Interview Lighting Setup Basics & What You Must Know

Interview Lighting Setup Basics & What You Must Know

Lighting an interview is something that even small business owners should understand as just about anyone will face a point in which they’re going to capture some style or type of interview on video. Everything from interviewing friends or family about upcoming events to asking clients for feedback and testimony on your products or services can essentially involve a video interview. The traditional interview lighting setup is based on 3-point lighting which includes key light, fill light, and back light. We’re helping you learn the basics of an interview lighting setup and what you can do to produce the best lighting for interviews that you conduct.

Understanding the 3-Point Interview Lighting Setup

Every interview should have a mix of lighting components available so that you can adjust and set your lighting for just the right depth, tone and visibility of your subject.

Essentially, you’re going to have with you Key, Fill and Back lighting. Any 3-point interview lighting setup will have at least those angles available. So think about them first!

The key light is your primary light source. Do NOT direct it right at the front of the interviewee! While this is certainly what a beginner might think to do, it’s definitely not correct!

Your key light isn’t always an actual light, though. For example, your key lighting might actually be the light that comes in from a nearby window and fills the room.  

The fill light is the source of light that you bring in to fill in any shadowed areas that are created by your primary (key) light. Sometimes, the fill light is not a light either — it may be reflection of light from another source or area. 

The back light is used to produce lighting behind the subject but it typically comes from above the subject so it is sometimes referred to as a hair light.

The purpose of this light is to create the depth between the interviewee and the background, so that the two don’t appear to fade together. Essentially, the back light produces a hard, more defined shadow between the subject and his or her background.

Hard Lighting and Soft Lighting

In addition to understanding the use of a 3-point interview lighting setup, it’s equally important to understand how hard lighting and soft lighting play a role in the interview. In fact, the lighting actually can sway the viewer’s perception of the speaker or interviewee.

In instances where the interviewee appears dark, with hard lines and shadows on his face, and distinct intensity, the viewer may feel like the individual is less flattering, they may be less likely to view them as someone they can trust, and they may even think the individual is harsh.

Likewise, soft lighting can create reduce intimidation, build trust, and improve the perception the audience has of the interviewee.

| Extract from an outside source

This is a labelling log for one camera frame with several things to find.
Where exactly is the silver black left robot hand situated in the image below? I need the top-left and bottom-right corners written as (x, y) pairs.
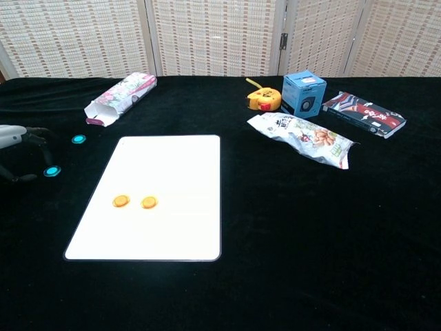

Hard lighting creates distinct shadows and sharper, defined lines between the subject and other elements on the set. Soft lighting reduces shadows and spreads the illumination of light across the subject to reduce the intensity of rigid lines or features.

Additionally, soft-lighting in an interview lighting setup will hide any imperfections and draw attention to the twinkle of the speaker’s eyes. 

Additional Interview Lighting Setup Basics

In addition to understanding the various types of lighting, key lights, fill lights, and back lights, it’s also important to understand the many different ways that lighting can be adjusted on the set to improve the interview or to further impact the viewer’s perception of the subject.

Lights can be softened, diffused, reflected, and all techniques combined for elaborate setups that do exactly what you want, exactly where you want. 

Just keep in mind that the position of the light, the way it is bounced or reflected and what is done with the light impacts several factors including the amount of total light output that is visible on the subject, the way the background will appear, and the way the subject may appear to the audience.

Learning essential interview lighting setup basics is important for every filmmaker and aspiring filmmaker that’s looking to produce interviews of any kind.